What to do: Repeat word for word the opening stretch of the entries, from the first line through the line containing "segment wooden table, every instance".

*** Begin section ***

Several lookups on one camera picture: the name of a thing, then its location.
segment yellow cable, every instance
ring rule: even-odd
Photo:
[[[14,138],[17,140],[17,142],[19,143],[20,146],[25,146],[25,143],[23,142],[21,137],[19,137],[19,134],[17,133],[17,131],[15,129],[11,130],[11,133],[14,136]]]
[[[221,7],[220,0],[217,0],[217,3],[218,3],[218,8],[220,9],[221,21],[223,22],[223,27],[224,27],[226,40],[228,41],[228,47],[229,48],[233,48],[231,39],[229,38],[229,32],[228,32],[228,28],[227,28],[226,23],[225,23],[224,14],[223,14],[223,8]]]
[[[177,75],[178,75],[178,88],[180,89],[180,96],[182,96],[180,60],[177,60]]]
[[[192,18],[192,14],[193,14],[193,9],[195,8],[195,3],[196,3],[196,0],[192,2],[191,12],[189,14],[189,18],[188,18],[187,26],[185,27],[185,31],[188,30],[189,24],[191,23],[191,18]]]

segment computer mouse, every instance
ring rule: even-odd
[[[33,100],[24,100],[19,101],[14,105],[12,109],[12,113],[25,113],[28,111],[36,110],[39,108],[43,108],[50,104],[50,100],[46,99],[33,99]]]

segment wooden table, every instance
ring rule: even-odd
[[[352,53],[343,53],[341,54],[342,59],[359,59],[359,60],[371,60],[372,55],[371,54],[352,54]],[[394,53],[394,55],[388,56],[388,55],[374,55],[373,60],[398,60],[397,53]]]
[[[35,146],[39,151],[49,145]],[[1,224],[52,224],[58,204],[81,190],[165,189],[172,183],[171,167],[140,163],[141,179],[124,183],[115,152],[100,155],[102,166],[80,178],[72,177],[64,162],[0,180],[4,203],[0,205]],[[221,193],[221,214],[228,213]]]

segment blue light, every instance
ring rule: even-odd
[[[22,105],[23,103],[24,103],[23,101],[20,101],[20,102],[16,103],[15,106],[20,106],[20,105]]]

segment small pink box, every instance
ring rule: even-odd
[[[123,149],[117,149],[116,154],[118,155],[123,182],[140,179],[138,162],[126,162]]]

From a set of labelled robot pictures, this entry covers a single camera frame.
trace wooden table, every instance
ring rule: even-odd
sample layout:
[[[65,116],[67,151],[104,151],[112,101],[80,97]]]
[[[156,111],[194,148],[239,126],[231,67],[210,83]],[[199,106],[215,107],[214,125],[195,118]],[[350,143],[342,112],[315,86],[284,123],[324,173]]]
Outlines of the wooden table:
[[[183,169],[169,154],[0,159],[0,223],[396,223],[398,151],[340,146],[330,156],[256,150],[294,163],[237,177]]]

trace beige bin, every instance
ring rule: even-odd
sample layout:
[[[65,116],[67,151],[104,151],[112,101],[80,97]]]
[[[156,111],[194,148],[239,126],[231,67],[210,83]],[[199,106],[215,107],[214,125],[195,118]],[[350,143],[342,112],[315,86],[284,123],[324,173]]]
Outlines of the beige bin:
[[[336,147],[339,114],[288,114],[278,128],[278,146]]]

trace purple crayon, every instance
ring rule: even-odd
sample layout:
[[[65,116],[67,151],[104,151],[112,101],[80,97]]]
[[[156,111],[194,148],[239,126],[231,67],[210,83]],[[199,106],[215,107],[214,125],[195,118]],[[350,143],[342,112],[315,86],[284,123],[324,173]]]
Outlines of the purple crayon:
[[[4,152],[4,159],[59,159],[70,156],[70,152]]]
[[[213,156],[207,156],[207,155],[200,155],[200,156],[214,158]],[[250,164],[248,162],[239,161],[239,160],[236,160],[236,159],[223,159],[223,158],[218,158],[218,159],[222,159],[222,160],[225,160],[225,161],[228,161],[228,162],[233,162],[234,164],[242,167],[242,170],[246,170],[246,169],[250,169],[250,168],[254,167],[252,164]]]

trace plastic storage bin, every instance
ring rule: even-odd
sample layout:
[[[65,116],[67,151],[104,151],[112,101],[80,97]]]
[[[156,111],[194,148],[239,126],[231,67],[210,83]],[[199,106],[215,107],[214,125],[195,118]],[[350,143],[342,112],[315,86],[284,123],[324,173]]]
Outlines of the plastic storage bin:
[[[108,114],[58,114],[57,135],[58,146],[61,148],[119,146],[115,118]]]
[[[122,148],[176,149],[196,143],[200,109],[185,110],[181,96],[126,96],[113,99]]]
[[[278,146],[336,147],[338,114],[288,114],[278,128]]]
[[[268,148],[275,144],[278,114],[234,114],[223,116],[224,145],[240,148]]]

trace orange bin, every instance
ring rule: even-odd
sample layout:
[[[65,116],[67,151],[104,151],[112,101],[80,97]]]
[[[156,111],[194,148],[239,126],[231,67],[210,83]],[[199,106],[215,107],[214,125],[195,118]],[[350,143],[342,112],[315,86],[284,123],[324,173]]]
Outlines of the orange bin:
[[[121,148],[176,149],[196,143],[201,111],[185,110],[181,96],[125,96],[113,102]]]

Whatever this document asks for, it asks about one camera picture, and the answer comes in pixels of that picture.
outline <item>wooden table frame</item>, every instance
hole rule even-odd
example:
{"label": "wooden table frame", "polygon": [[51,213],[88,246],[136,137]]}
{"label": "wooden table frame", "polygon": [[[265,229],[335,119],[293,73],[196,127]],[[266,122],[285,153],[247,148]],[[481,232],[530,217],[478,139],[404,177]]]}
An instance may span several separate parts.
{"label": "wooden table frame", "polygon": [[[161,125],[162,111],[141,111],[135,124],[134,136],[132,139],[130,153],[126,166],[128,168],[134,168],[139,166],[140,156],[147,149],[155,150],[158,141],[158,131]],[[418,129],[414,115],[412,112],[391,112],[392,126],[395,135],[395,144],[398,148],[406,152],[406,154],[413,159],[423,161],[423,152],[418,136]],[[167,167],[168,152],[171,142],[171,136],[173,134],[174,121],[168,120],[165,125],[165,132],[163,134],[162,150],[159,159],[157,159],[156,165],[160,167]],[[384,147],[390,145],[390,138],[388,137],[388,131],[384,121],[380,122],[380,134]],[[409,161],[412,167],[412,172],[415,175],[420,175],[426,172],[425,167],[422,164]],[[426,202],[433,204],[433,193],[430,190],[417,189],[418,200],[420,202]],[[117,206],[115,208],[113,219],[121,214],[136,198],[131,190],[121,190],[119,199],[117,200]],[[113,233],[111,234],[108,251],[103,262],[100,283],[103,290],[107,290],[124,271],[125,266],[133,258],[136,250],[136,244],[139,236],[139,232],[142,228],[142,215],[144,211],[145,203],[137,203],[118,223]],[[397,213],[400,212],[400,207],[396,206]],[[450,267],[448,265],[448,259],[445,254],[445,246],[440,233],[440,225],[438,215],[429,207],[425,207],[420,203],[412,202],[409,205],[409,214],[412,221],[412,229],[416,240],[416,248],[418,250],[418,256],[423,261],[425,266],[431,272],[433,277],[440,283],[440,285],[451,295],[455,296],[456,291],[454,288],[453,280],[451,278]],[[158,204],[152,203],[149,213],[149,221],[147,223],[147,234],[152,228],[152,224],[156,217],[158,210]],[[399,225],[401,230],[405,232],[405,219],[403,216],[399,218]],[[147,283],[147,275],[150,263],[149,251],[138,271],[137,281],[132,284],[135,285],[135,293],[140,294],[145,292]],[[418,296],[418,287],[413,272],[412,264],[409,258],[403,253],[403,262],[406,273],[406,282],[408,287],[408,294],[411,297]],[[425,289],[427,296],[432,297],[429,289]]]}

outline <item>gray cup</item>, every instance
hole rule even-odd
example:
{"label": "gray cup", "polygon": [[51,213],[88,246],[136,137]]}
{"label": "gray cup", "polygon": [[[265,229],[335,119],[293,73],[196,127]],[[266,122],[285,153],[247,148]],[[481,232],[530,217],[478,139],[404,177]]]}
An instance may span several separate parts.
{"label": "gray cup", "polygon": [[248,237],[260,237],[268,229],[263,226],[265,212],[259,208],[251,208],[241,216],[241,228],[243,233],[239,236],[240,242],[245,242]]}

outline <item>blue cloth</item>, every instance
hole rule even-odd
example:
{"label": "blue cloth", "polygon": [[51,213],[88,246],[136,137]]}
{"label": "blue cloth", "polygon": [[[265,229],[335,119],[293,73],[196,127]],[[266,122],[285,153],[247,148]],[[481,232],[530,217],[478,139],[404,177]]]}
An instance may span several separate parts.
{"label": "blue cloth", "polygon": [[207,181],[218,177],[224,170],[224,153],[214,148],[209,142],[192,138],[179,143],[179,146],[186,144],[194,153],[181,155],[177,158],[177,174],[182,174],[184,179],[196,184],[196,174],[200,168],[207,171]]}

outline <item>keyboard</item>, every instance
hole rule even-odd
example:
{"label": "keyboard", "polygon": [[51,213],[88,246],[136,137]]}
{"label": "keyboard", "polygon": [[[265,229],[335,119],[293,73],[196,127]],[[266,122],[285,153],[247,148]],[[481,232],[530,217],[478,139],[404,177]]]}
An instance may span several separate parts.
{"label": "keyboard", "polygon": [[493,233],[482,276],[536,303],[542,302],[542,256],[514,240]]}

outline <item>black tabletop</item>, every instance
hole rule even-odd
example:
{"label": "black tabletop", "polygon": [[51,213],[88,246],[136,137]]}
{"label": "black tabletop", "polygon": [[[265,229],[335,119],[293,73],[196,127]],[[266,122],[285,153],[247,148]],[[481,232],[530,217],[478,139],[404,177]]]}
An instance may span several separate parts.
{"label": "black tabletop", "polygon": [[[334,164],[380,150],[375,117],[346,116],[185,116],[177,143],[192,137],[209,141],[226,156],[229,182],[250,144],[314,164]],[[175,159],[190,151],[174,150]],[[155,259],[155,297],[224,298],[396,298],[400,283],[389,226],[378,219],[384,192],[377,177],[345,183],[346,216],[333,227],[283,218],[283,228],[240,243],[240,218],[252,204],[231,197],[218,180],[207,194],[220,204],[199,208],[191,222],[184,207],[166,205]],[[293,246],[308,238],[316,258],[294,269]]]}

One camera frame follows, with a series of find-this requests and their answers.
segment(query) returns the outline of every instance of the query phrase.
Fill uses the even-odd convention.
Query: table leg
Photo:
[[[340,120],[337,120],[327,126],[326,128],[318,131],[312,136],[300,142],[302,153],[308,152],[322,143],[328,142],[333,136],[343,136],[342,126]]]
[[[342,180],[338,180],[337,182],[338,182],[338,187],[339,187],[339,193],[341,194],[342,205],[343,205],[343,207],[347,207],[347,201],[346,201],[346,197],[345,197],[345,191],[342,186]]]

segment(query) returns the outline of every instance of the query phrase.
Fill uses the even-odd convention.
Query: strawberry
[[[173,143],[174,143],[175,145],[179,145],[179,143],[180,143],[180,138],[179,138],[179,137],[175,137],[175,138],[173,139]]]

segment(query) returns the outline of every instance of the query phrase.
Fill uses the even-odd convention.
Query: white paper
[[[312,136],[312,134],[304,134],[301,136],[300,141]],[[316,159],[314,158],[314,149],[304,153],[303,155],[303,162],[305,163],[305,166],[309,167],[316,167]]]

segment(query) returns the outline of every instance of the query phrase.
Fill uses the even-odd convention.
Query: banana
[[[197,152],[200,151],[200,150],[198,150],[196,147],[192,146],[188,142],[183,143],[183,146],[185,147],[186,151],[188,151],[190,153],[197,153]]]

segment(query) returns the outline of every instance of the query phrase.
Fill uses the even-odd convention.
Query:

*** End section ***

Response to this task:
Several lookups on one camera picture: the name of a thing, then its location.
segment yellow cable, every instance
ring rule: even-odd
Photo:
[[[14,138],[17,140],[17,142],[19,143],[20,146],[25,146],[25,143],[23,142],[21,137],[19,137],[19,134],[17,133],[17,131],[15,129],[11,130],[11,133],[14,136]]]
[[[221,7],[220,0],[217,0],[217,3],[218,3],[218,8],[220,9],[221,21],[223,22],[223,27],[224,27],[226,40],[228,41],[228,47],[229,48],[233,48],[231,39],[229,38],[229,32],[228,32],[228,28],[227,28],[226,23],[225,23],[224,14],[223,14],[223,8]]]
[[[177,75],[178,75],[178,88],[180,89],[180,96],[182,96],[180,60],[177,60]]]
[[[192,18],[192,14],[193,14],[193,9],[195,8],[195,3],[196,3],[196,0],[192,2],[191,12],[189,14],[189,18],[188,18],[187,26],[185,27],[185,31],[188,30],[189,24],[191,23],[191,18]]]

segment computer mouse, every instance
ring rule: even-odd
[[[33,100],[24,100],[19,101],[14,105],[12,109],[12,113],[25,113],[28,111],[36,110],[39,108],[43,108],[50,104],[50,100],[46,99],[33,99]]]

segment wooden table, every instance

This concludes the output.